▶ _WHAT IS BEING ASKED_
Skip the pictures, please, and write out exactly the lines from the opening of the data through the line containing "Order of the".

┌──

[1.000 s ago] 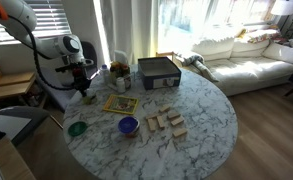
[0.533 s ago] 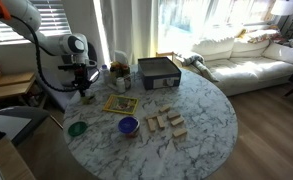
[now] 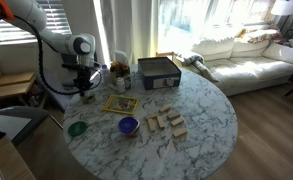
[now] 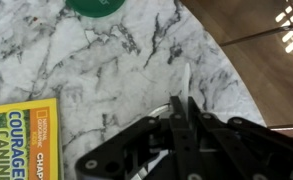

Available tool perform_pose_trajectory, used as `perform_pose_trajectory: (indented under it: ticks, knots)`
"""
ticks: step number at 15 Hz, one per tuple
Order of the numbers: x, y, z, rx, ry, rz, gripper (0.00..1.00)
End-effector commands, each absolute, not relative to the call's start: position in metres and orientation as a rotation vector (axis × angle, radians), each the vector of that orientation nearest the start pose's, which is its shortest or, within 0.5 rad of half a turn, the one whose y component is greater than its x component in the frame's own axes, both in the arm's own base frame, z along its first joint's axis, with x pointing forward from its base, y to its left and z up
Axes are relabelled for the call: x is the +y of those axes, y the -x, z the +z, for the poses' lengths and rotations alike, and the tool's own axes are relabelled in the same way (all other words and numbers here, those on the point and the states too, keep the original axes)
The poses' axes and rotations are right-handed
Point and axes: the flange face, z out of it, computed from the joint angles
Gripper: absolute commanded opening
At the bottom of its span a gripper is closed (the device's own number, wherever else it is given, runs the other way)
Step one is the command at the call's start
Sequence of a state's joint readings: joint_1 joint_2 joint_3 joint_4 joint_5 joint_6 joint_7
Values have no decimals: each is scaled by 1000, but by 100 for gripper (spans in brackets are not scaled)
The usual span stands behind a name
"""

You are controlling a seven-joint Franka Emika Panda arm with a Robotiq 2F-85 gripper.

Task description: Scoop up the contents in the can and put the scoop on the table

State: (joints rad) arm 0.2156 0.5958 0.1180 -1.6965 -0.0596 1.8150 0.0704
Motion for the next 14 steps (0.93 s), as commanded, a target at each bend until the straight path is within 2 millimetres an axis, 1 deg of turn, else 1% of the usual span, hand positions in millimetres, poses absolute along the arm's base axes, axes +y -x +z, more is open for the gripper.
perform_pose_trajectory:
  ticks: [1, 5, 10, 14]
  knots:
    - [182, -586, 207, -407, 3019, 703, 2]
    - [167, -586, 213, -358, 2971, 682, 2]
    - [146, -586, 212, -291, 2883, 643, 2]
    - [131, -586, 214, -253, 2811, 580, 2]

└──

▶ _OUTPUT BELOW_
[1.000 s ago] 
[0.533 s ago] 
[now] 
[now] 

Available tool perform_pose_trajectory, used as `perform_pose_trajectory: (indented under it: ticks, knots)`
"""
ticks: step number at 15 Hz, one per tuple
Order of the numbers: x, y, z, rx, ry, rz, gripper (0.00..1.00)

This finishes the answer to the exercise.